(Beginning of Records for the exercise)
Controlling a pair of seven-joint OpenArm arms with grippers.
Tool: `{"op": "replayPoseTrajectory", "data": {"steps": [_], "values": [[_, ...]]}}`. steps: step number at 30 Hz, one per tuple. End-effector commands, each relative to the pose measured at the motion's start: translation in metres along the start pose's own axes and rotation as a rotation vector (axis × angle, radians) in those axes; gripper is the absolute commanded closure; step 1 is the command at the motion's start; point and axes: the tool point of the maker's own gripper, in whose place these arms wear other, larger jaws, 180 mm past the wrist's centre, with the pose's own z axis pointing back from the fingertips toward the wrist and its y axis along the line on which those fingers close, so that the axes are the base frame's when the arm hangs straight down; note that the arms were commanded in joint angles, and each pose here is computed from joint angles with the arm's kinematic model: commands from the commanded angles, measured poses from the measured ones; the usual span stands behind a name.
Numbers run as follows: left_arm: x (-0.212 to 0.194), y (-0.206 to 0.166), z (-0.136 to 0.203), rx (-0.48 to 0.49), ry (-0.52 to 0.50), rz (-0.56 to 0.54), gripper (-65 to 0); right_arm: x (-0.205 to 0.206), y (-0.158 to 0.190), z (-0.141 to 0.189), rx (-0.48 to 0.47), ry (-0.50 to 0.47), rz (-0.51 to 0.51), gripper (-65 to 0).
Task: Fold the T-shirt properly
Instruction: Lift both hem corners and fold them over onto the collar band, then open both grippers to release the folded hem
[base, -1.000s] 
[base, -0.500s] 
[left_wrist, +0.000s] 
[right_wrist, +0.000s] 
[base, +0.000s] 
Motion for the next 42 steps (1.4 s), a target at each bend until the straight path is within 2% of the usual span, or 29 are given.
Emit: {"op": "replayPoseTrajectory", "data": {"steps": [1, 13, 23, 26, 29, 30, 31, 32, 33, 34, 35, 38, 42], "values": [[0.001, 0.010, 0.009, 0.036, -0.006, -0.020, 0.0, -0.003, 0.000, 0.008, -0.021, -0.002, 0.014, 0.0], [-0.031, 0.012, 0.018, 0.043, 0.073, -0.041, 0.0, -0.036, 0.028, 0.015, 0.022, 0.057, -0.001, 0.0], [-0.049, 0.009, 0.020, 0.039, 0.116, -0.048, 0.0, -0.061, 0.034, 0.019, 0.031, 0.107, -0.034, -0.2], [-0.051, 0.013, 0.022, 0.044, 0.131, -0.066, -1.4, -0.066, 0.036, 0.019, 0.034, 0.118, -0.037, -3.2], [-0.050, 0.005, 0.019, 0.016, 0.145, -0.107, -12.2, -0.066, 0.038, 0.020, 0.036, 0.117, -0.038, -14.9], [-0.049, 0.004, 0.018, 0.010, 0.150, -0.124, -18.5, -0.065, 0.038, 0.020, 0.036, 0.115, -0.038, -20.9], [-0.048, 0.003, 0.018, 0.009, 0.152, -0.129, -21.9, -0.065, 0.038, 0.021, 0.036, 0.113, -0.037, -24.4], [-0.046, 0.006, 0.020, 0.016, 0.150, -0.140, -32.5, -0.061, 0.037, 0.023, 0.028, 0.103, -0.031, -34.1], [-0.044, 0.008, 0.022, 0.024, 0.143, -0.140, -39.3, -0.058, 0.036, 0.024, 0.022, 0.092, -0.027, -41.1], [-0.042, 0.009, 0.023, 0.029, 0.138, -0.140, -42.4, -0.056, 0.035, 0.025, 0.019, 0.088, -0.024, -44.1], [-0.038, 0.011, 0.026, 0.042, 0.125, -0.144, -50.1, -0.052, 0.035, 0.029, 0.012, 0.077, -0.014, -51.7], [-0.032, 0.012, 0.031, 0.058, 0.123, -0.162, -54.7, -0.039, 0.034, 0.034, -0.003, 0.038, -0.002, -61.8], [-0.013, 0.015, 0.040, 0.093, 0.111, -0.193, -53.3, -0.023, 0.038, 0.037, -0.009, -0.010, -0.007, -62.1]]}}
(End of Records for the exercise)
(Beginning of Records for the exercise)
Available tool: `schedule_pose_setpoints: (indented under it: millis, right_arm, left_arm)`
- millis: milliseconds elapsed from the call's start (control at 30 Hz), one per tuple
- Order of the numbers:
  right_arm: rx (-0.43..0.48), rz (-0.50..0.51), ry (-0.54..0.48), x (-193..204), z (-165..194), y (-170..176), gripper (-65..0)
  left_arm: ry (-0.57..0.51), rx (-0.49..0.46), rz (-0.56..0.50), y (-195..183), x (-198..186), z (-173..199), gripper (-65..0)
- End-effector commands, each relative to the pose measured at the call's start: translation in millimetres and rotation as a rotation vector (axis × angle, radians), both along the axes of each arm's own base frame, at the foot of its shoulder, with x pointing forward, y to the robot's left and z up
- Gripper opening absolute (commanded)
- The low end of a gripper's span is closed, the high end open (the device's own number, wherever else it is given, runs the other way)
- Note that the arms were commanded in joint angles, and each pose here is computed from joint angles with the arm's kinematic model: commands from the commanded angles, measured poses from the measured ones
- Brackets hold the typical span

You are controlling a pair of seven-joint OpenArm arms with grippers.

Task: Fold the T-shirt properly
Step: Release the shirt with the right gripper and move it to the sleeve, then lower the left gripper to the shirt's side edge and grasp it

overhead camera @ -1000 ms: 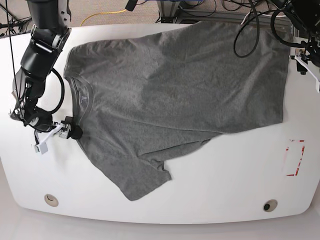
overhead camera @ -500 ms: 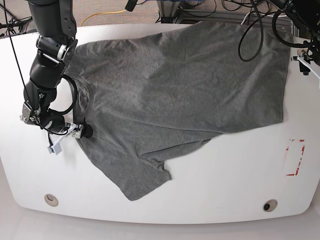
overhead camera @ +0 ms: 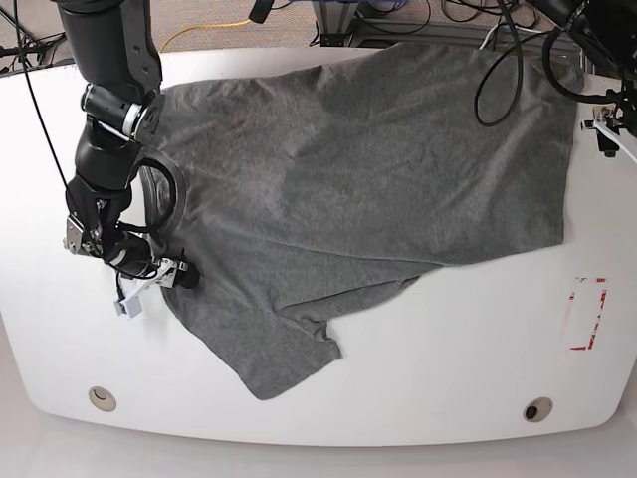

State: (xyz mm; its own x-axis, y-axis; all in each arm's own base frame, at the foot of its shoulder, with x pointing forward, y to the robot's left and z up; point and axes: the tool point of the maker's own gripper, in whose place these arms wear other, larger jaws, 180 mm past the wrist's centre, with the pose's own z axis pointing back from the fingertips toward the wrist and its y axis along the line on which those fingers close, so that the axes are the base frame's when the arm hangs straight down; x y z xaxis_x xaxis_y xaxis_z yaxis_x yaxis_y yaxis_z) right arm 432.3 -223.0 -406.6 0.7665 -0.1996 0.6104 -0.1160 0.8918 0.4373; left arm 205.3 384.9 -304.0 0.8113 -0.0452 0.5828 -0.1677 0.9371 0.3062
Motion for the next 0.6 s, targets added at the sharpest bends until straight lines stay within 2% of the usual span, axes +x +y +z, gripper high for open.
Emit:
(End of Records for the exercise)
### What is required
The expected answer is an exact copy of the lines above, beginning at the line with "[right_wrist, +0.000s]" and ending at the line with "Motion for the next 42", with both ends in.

### Answer section
[right_wrist, +0.000s] 
[base, +0.000s] 
Motion for the next 42 steps (1.4 s), a target at each bend until the straight path is within 2% of the usual span, or 29 are given.

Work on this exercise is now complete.